HCX Gotchas Vol 2 #HCX #Migrations @vExpertHCX #vExpert


This article was updated on the 11th of November 2020

So as HCX has progressed over the last year, a lot of the initial things that could catch you out have been sorted and for the most part, it’s all pretty simple to deploy and get up and running.

There are times you will come across certain errors and you have to sit back and try and figure out what HCX is doing and why that error is happening, as sometimes the errors can be a bit cryptic…even when you go diving into the logs!

Service Mesh

When deploying a new Service Mesh I kept coming across this error:

Service Mesh Error 1
Service Mesh Error 2

After troubleshooting with VMware support and Engineering, their first thought was that since the legacy site was on vCenter 6.5 and ESXi was on 5.5, HCX was trying to talk to the ESXi hosts in way that wouldn’t work for ESXi 5.5

But after the engineers did some further log diving it actually turned out that, this new mesh was configured to run in the ESXi Mgmt network, which is perfectly fine, but the HCX Manager Web Proxy did not have that network in its exclusion list, so automatically tried to send the traffic out the web proxy when it shouldn’t have and this caused the failure!

Layer 2 Extension

Correct Gateway details

When doing a Layer 2 Extension I was entering in the details and it kept kicking back saying it was starting the extension but nothing happened.

After racking my brains for a while and having another person check what I was doing…it became obvious.

When you are entering the gateway details and subnet mask, I was actually entering the network address and subnet mask.
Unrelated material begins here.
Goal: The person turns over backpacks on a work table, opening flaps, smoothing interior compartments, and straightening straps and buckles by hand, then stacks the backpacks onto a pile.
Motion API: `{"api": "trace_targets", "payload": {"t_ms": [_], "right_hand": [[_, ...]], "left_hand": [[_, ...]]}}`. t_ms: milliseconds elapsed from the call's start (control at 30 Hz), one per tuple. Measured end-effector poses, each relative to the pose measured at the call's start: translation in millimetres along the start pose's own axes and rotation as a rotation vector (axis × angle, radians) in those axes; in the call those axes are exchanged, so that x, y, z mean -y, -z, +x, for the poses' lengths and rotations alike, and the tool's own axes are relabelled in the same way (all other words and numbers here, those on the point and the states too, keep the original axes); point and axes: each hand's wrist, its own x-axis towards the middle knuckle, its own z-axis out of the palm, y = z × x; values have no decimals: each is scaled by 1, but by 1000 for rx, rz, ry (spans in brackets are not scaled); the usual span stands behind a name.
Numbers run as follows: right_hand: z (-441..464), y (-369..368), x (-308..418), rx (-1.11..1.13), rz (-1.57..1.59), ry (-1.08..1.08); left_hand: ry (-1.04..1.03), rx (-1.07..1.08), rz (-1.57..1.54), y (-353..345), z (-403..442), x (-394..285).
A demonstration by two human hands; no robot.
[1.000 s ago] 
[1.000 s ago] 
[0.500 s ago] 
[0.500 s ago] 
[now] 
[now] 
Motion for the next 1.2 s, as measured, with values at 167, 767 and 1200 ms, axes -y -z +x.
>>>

So instead of 10.10.10.254/24 I was putting in 10.10.10.0/24 and instead of erroring out, it took it fine and then did nothing!

This is correct:

Correct

This is not:

Not Correct

VDS adjustments

When doing a layer 2 extension, we were troubleshooting why we could not get any VM traffic across the link. Everything was up, tunnels were up, no firewalls blocking.

When using tcpdump on the NE appliances, we could see the test VM in the cloud reaching out to the gateway and the traffic reaching the legacy side NE appliance and then just stopping.

I did some digging and found the culprit! On the legacy side, VDS HCX creates a Trunk Port group and in that the block all ports setting was enabled (Shout out to our very own @UltTransformer for helping me with the network fault finding!).

VDS Ports

As soon as that was set to “No” everything started working. After discussing this with support, they confirmed that this is fixed in R141 and above. But it is something to be mindful of.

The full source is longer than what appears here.